● **Exercise**: Lines from the first one down to the one containing "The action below" in the data below are the only ones needed; please return them exactly, both ends included.

━━━

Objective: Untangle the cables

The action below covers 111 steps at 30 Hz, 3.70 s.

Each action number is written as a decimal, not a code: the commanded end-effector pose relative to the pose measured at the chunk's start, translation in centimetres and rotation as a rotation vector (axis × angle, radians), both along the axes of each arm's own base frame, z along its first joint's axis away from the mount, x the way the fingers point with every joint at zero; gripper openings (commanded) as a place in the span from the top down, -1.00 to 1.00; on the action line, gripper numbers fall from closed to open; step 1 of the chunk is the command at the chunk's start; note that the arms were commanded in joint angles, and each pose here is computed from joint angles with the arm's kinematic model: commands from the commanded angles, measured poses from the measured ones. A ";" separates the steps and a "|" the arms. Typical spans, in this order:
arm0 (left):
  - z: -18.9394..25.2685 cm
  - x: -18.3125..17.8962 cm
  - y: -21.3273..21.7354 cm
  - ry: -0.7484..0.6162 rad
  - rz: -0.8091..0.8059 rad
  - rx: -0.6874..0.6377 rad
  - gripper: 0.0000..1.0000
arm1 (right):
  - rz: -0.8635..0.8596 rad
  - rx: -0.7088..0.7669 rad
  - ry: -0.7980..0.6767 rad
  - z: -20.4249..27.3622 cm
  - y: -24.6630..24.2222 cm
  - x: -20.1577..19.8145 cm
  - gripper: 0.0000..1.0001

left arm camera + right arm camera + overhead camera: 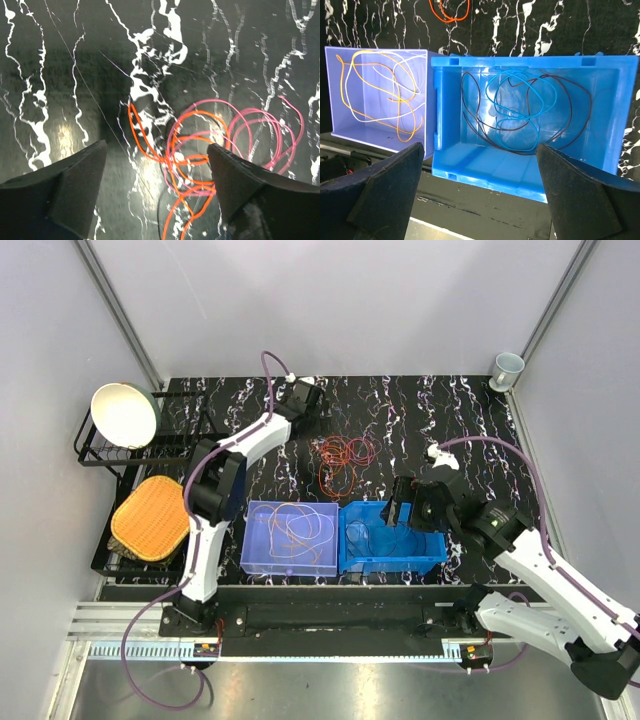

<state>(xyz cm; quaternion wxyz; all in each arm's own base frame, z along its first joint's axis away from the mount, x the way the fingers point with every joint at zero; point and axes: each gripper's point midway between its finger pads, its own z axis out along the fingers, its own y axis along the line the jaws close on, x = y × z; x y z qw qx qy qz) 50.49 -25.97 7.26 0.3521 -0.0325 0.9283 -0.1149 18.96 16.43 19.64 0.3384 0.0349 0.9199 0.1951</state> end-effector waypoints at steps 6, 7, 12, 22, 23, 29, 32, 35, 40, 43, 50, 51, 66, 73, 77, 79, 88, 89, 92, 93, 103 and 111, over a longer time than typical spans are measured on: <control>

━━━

● **Problem solution**:
Objective: Untangle the cables

The action below covers 111 steps at 30 Hz, 3.70 s.

Nothing further is required by the exercise.